The effects: one of the reasons that Daesh has been so effective, especially in recruiting foreign fighters and new converts, is that they promote a narrative that Muslims are being oppressed and demonized by the West, and only under the rule of their caliphate can this injustice be remedied. When we slam our doors shut to desperate people fleeing conditions that most of us can barely imagine, or shout racist slurs during football games, or support governments like Saudi Arabia that have repressed their populations for decades, or launch a war on false pretexts that kills hundreds of thousands of Muslim civilians, it is no wonder that some people would think they have a point.

Every Islamophobic comment, every Syrian refugee turned away, is a small victory for Daesh. They want to drive a wedge between Muslim populations in the West and the rest of us, and we must not let them. Daesh is not something that can be defeated purely by dropping bombs from our expensive fighter jets. Daesh is an ideology that feeds on oppression, mistrust, hatred, violence, poverty, and rage against a system that cares little for the Middle East but for its oil.

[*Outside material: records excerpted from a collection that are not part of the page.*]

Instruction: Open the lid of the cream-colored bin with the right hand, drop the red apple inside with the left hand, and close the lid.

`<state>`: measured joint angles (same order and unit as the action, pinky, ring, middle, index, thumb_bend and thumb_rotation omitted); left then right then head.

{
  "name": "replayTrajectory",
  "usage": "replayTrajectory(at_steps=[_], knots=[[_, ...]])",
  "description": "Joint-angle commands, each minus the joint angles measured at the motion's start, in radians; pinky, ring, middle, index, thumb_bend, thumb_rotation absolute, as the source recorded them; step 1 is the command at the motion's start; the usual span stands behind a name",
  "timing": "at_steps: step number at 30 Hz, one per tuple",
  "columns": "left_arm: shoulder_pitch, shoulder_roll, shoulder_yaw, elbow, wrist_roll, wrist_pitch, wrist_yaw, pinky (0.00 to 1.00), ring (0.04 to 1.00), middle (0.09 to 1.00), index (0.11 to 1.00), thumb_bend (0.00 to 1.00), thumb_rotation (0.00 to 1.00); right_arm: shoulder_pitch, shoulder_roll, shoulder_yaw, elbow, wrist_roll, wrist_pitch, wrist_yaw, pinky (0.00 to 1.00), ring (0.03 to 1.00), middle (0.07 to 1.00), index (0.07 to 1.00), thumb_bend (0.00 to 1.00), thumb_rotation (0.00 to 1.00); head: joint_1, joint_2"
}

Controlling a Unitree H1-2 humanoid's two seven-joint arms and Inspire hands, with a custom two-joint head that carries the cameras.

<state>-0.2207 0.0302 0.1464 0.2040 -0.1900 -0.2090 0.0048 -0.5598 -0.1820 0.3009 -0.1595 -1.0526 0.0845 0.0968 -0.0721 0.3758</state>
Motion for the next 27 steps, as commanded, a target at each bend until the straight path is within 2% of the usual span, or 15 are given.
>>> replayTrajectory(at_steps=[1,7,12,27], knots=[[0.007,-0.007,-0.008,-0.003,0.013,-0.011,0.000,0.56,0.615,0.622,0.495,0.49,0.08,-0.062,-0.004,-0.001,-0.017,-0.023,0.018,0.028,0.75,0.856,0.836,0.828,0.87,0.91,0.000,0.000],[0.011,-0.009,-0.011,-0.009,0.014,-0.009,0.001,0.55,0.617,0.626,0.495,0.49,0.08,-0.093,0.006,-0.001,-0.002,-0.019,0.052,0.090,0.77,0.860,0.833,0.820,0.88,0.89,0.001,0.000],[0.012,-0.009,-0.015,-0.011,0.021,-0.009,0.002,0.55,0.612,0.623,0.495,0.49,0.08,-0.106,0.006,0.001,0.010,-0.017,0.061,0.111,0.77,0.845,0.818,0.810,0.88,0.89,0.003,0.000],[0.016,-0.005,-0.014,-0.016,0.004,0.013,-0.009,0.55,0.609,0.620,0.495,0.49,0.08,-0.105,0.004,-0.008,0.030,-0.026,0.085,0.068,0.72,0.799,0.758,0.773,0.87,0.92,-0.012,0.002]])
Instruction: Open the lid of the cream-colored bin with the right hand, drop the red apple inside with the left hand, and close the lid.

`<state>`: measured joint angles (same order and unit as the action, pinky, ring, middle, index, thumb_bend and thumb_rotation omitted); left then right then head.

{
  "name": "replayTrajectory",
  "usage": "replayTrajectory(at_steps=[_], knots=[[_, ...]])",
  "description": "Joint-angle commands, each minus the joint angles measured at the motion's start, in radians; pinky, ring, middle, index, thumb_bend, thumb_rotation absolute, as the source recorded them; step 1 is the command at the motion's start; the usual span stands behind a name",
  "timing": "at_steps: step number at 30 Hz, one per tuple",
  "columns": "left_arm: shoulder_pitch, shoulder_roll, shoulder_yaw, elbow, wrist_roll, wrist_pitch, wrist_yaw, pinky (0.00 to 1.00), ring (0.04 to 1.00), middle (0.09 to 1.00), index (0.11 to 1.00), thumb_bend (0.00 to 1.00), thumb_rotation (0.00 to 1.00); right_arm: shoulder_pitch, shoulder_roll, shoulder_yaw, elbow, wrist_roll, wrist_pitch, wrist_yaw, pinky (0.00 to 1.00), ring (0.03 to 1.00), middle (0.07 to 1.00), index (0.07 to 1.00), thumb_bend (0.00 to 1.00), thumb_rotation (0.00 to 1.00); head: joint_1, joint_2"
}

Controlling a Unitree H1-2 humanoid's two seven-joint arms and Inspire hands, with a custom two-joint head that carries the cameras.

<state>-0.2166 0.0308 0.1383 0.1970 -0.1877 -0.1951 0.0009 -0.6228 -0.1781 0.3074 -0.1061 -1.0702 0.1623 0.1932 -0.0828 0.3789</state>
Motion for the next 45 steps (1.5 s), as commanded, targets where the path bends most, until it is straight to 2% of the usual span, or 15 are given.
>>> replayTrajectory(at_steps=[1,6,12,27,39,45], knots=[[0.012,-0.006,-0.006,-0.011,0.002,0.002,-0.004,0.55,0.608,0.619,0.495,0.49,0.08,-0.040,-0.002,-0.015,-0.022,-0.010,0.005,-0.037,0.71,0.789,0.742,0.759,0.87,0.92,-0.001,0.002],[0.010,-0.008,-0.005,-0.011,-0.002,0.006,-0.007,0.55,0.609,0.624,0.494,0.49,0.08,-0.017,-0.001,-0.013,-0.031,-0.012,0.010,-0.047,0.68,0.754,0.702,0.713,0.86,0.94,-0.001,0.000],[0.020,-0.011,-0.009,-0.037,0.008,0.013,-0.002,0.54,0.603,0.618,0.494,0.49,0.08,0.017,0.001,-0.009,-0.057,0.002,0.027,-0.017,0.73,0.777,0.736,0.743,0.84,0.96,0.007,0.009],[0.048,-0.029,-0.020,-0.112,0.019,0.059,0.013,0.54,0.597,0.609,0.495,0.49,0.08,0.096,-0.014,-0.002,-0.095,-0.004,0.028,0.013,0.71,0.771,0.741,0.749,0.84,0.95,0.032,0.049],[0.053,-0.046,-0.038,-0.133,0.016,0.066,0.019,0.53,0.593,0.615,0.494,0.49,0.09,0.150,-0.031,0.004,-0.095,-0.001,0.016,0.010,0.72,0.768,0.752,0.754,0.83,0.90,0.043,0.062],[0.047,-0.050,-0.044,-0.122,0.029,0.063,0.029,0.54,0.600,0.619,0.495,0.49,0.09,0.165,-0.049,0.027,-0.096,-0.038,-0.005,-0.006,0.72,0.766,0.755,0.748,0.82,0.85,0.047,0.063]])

We can feed the conditions Daesh preys upon by turning on our neighbors because they are different from us, crying for revenge and blood, and leaving children to drown in the Mediterranean. Or we can take a stand against their terror and black-and-white worldview by opening our doors to our fellow humans in their hour of need; learning to respect and appreciate people of different faiths and nations; express love and solidarity, not hate, in the face of tragedy; and demand that our leaders respond to terrorism with intelligence, compassion, and measured actions that do not simply perpetuate violence.

Daesh will be defeated through building peace in Iraq and Syria, promoting development and good governance, and erasing Islamophobia and racism from Western society. And that’s a lot harder than demanding that we drop a few more bombs.

Editor’s note: Dustin Johnson is a native of Los Alamos pursuing a career in international development. He completed his masters degree in October in Halifax, Nova Scotia.